◆ **Work item**:
Using the material below, work out how many lines contain the word "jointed". Reply with the number and nothing more.

◆ **Data records**:
»»
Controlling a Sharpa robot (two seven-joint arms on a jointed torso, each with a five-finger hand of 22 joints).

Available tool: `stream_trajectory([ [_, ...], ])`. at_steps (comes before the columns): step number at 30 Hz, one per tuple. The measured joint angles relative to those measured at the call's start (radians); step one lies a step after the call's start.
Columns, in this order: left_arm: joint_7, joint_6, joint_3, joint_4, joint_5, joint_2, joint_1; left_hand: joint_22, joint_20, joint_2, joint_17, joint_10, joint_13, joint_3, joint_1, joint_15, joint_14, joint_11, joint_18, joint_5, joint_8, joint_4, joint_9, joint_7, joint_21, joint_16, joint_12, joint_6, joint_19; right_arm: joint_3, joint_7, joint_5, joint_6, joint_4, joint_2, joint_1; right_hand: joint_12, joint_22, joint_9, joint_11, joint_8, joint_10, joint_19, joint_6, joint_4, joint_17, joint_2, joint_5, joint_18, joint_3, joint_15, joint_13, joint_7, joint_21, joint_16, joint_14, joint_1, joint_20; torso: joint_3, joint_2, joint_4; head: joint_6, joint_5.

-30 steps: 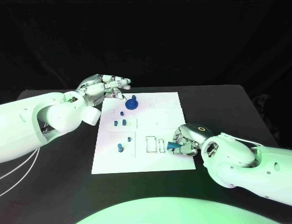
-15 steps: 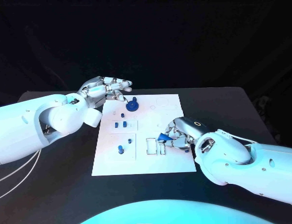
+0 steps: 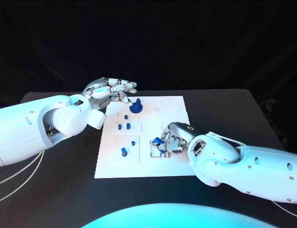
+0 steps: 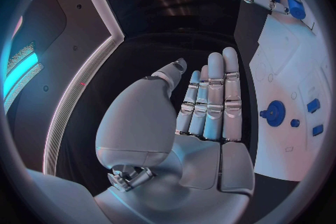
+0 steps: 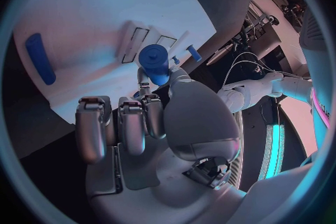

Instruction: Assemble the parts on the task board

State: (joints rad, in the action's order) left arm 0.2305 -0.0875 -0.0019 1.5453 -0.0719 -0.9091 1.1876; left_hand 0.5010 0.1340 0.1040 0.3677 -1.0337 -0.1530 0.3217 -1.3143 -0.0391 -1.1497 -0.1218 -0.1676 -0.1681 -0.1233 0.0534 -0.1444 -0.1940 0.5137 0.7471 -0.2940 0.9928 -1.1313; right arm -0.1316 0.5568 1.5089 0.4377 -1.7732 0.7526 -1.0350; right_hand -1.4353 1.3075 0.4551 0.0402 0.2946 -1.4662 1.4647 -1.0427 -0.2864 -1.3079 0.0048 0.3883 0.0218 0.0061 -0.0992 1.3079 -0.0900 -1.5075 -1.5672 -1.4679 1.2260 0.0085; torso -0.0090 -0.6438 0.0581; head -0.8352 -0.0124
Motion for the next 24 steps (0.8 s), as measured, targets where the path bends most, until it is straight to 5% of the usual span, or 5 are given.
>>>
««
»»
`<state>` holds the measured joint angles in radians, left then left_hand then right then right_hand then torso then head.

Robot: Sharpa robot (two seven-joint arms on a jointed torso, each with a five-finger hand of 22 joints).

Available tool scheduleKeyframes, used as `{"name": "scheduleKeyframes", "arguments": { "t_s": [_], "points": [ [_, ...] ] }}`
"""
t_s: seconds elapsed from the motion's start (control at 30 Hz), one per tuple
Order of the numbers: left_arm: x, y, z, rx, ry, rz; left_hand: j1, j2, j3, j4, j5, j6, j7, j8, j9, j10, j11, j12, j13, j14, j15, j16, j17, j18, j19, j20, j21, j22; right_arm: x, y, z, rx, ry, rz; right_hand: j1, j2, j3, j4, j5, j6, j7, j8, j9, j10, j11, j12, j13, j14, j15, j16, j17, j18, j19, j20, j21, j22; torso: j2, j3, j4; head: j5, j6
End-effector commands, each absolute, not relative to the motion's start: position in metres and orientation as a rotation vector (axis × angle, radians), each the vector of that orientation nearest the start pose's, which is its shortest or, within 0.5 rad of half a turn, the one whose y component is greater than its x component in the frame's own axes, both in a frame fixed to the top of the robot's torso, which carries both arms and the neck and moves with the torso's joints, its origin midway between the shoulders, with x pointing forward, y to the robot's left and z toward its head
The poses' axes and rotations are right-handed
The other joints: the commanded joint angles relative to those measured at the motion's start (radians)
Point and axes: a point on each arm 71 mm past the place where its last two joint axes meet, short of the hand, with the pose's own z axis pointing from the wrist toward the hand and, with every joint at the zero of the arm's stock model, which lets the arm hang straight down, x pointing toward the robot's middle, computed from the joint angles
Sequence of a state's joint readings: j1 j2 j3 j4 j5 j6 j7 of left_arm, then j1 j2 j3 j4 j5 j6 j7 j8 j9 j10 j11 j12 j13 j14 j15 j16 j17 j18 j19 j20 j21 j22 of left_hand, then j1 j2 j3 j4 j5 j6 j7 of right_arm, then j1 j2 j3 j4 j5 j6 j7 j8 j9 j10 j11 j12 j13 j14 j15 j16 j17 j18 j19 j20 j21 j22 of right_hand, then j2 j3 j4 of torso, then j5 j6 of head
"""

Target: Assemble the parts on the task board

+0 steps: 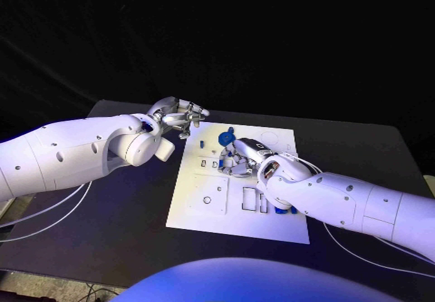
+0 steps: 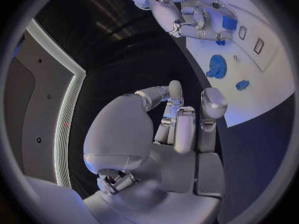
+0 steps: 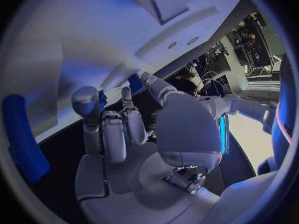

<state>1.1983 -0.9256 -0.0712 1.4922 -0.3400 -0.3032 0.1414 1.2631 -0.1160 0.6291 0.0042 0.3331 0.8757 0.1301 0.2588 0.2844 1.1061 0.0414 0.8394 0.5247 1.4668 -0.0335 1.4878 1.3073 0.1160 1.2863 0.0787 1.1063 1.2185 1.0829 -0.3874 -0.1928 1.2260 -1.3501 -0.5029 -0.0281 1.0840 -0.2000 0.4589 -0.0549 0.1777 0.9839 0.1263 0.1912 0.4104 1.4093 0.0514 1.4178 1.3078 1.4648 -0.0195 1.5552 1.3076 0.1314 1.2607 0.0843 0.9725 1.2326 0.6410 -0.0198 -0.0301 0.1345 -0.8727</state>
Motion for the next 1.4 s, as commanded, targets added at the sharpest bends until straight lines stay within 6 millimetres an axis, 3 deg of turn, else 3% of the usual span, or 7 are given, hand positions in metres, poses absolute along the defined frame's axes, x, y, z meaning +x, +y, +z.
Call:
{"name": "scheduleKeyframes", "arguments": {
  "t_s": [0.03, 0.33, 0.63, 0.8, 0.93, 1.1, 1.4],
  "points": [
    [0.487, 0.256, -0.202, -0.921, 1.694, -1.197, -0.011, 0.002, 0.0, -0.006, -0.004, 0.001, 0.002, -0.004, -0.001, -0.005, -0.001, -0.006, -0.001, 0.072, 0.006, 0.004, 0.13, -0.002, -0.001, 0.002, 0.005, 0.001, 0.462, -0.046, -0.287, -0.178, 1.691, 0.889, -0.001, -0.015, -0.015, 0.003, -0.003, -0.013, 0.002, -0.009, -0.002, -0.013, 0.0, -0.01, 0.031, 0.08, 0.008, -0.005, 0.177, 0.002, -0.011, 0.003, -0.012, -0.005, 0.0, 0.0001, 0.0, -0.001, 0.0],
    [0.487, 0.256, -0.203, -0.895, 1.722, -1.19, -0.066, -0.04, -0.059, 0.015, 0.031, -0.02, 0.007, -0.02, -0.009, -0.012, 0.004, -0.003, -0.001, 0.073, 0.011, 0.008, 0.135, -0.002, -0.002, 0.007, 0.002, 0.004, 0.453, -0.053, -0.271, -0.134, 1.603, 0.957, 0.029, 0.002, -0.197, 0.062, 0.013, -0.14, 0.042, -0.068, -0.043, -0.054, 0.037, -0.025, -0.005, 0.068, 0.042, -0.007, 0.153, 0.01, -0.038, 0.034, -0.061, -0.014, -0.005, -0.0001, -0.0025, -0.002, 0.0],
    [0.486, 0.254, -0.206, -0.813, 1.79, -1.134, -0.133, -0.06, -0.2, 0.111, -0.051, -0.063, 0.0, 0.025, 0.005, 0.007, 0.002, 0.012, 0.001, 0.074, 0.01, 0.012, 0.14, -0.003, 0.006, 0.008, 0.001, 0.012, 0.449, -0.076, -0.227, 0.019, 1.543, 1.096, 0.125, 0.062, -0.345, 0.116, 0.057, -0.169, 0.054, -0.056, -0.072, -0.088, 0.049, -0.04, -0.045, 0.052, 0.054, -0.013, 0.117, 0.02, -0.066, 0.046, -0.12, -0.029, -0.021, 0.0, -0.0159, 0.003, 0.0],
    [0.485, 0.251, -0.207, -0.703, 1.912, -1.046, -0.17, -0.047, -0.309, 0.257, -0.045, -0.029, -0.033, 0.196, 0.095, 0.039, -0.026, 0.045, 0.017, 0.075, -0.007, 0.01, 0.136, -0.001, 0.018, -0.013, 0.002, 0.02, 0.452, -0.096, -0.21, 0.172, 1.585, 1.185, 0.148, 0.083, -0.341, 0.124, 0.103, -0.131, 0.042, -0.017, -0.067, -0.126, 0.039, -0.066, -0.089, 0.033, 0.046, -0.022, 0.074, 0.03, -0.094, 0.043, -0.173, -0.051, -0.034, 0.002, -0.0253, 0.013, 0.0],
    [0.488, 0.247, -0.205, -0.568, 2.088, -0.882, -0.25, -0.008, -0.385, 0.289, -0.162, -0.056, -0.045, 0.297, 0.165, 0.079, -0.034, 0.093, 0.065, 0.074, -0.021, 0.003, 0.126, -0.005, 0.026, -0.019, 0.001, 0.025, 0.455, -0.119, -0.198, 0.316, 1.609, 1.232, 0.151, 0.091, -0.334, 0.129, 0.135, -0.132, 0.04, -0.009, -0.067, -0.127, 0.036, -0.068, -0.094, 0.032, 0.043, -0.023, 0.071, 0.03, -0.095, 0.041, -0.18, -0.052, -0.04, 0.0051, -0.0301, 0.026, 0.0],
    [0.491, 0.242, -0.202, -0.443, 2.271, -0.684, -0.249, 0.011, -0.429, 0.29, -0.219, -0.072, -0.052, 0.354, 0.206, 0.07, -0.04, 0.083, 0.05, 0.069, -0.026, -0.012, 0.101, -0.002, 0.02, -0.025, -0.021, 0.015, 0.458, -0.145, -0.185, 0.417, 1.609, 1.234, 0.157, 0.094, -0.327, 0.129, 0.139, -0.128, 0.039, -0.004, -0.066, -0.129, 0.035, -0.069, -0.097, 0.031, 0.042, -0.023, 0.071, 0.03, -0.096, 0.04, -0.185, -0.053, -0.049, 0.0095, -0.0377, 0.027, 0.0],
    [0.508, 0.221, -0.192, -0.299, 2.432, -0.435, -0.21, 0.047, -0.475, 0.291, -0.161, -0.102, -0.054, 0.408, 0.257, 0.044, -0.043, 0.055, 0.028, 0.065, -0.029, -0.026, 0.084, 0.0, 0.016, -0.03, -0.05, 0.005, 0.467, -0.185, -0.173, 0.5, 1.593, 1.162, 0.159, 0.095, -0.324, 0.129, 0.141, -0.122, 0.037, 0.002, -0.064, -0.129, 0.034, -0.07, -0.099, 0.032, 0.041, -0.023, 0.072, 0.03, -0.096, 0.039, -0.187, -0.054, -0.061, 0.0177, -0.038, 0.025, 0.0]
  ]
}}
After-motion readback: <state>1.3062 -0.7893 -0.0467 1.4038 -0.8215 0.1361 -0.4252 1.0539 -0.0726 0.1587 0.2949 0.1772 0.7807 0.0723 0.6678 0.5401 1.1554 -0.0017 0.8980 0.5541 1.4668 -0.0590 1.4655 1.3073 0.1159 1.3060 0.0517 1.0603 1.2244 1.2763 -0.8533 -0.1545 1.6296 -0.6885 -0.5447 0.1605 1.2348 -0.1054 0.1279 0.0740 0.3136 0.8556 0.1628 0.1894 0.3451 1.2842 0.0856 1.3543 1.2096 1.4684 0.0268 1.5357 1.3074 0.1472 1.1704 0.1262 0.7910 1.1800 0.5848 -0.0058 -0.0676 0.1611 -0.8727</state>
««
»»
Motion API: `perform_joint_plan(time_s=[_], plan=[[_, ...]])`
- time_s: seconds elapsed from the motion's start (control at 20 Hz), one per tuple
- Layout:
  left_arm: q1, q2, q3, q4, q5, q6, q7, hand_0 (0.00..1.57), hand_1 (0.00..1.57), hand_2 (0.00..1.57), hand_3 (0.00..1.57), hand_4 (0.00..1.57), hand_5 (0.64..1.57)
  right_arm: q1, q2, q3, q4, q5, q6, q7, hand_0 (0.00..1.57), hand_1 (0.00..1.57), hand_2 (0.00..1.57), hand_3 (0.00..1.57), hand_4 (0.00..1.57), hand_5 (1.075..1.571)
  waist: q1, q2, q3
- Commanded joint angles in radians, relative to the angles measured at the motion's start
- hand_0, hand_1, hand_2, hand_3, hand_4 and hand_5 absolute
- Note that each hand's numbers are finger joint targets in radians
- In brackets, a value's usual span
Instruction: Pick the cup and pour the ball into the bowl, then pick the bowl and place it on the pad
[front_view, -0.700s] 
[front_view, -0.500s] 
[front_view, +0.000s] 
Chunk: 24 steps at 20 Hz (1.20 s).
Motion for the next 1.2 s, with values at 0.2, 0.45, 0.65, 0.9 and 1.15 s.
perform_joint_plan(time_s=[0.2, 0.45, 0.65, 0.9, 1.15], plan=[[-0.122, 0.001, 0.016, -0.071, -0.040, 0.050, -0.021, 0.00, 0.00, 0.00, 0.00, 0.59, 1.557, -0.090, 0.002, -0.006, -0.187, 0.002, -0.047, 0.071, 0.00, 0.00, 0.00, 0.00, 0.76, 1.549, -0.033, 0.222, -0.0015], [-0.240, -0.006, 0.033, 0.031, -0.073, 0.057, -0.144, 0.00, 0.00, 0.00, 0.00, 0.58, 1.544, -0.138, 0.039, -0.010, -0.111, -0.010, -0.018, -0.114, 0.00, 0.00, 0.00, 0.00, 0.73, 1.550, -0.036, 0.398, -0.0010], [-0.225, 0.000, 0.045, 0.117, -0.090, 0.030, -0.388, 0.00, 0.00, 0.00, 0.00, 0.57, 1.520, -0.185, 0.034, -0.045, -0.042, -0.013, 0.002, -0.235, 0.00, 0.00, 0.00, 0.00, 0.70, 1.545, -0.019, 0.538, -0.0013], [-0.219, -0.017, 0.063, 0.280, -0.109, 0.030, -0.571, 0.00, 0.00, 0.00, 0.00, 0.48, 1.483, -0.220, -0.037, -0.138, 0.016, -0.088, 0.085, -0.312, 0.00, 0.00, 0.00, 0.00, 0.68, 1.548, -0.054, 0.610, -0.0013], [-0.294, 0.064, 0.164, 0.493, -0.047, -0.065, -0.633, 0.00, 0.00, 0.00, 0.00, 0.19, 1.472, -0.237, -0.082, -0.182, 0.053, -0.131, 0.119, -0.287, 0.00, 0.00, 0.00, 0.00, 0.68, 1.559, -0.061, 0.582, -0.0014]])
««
◆ **Reply**:
2